*PROMPT*:
Write out exactly the lines below from the one containing "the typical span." to the last, both ends kept, and nothing more; skip all pictures.
[[ RECORDED INFORMATION, beginning ]]
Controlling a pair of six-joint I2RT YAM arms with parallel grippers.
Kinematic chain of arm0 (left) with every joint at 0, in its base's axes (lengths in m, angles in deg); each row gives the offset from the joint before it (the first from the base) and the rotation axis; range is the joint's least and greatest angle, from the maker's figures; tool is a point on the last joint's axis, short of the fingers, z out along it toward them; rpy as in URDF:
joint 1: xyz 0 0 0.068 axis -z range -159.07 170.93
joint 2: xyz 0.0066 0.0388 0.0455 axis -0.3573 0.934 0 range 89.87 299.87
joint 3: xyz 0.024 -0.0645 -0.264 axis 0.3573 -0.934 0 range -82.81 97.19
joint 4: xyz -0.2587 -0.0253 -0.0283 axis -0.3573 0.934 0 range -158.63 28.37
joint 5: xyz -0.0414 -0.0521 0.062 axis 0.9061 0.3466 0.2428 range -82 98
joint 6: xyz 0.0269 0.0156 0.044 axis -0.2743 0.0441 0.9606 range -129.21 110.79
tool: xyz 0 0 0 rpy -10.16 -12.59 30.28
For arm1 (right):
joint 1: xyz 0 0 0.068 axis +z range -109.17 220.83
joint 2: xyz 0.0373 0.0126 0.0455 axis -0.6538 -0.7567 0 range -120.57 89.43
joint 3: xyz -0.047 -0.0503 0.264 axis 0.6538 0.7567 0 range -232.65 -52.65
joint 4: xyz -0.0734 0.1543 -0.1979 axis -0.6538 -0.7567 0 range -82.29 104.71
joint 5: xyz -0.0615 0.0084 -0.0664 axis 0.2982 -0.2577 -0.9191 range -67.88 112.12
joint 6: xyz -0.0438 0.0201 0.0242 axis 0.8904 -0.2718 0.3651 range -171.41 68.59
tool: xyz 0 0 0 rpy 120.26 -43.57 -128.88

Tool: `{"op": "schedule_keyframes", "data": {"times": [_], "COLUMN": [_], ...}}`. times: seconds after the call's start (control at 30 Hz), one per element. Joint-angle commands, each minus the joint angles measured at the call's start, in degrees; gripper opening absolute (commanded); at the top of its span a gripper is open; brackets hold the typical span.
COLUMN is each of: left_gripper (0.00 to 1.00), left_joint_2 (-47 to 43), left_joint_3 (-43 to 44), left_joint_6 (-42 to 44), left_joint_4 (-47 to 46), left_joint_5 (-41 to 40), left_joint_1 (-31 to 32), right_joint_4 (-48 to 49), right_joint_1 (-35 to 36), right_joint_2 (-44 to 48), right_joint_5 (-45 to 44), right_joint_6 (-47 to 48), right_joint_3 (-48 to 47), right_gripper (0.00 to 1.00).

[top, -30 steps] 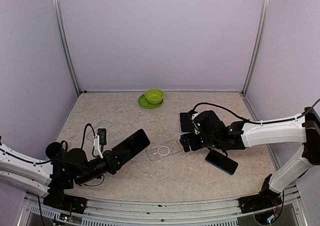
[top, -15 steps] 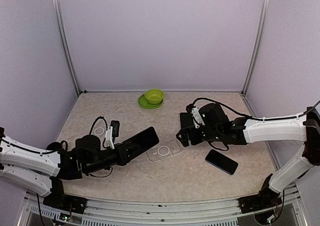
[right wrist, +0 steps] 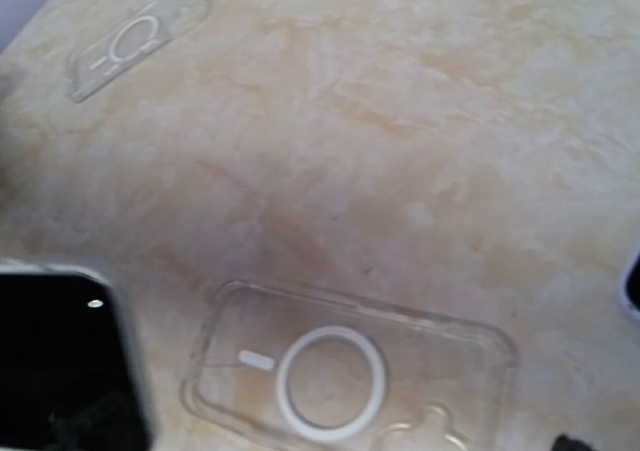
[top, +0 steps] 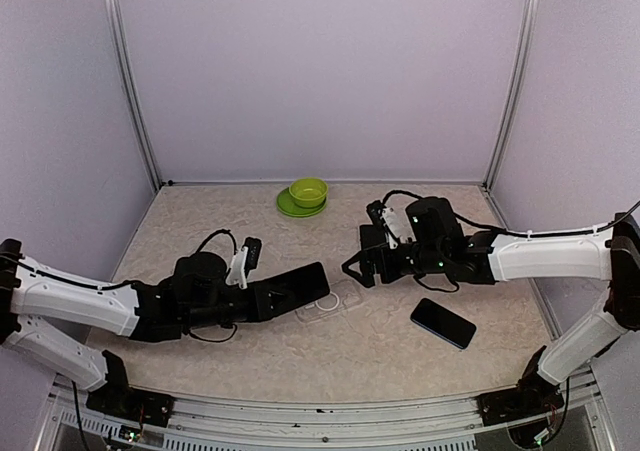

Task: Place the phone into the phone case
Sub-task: Install the phone on the phone case.

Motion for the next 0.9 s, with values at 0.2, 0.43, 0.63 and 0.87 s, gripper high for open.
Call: {"op": "schedule_keyframes", "data": {"times": [0.2,0.43,0.63,0.87], "left_gripper": [0.00,0.00,0.00,0.00], "left_joint_2": [5.08,7.96,9.64,14.96], "left_joint_3": [5.12,5.80,7.65,9.88], "left_joint_6": [-1.02,-1.38,-0.66,-1.10], "left_joint_4": [-1.85,-2.34,-1.38,-1.87], "left_joint_5": [7.52,7.96,9.78,16.13], "left_joint_1": [-1.21,-2.05,-3.83,-6.68], "right_joint_4": [1.17,0.57,0.68,1.82], "right_joint_1": [-0.53,-0.57,-0.95,-1.18], "right_joint_2": [-0.96,-2.44,-4.02,-5.83], "right_joint_5": [1.76,1.82,3.10,4.37], "right_joint_6": [-0.24,-0.57,-0.97,-1.65], "right_joint_3": [-0.01,-0.08,-0.43,-0.52], "right_gripper": [1.00,1.00,1.00,1.00]}}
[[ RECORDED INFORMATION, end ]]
*TASK OUTPUT*:
Tool: `{"op": "schedule_keyframes", "data": {"times": [_], "COLUMN": [_], ...}}`. times: seconds after the call's start (control at 30 Hz), one per element. Joint-angle commands, each minus the joint angles measured at the call's start, in degrees; gripper opening absolute (commanded); at the top of its span a gripper is open; brackets hold the typical span.
COLUMN is each of: left_gripper (0.00 to 1.00), left_joint_2 (-47 to 43), left_joint_3 (-43 to 44), left_joint_6 (-42 to 44), left_joint_4 (-47 to 46), left_joint_5 (-41 to 40), left_joint_1 (-31 to 32), right_joint_4 (-48 to 49), right_joint_1 (-35 to 36), right_joint_2 (-44 to 48), right_joint_5 (-45 to 44), right_joint_6 (-47 to 48), right_joint_3 (-48 to 47), right_gripper (0.00 to 1.00).

[top, -30 steps] 
[top, -15 steps] 
[right wrist, +0 steps] 
[top, +0 steps] 

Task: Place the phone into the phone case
Sub-task: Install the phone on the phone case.

Motion for the next 0.9 s, with values at 0.2, 0.43, 0.63 and 0.87 s, gripper high for open.
Call: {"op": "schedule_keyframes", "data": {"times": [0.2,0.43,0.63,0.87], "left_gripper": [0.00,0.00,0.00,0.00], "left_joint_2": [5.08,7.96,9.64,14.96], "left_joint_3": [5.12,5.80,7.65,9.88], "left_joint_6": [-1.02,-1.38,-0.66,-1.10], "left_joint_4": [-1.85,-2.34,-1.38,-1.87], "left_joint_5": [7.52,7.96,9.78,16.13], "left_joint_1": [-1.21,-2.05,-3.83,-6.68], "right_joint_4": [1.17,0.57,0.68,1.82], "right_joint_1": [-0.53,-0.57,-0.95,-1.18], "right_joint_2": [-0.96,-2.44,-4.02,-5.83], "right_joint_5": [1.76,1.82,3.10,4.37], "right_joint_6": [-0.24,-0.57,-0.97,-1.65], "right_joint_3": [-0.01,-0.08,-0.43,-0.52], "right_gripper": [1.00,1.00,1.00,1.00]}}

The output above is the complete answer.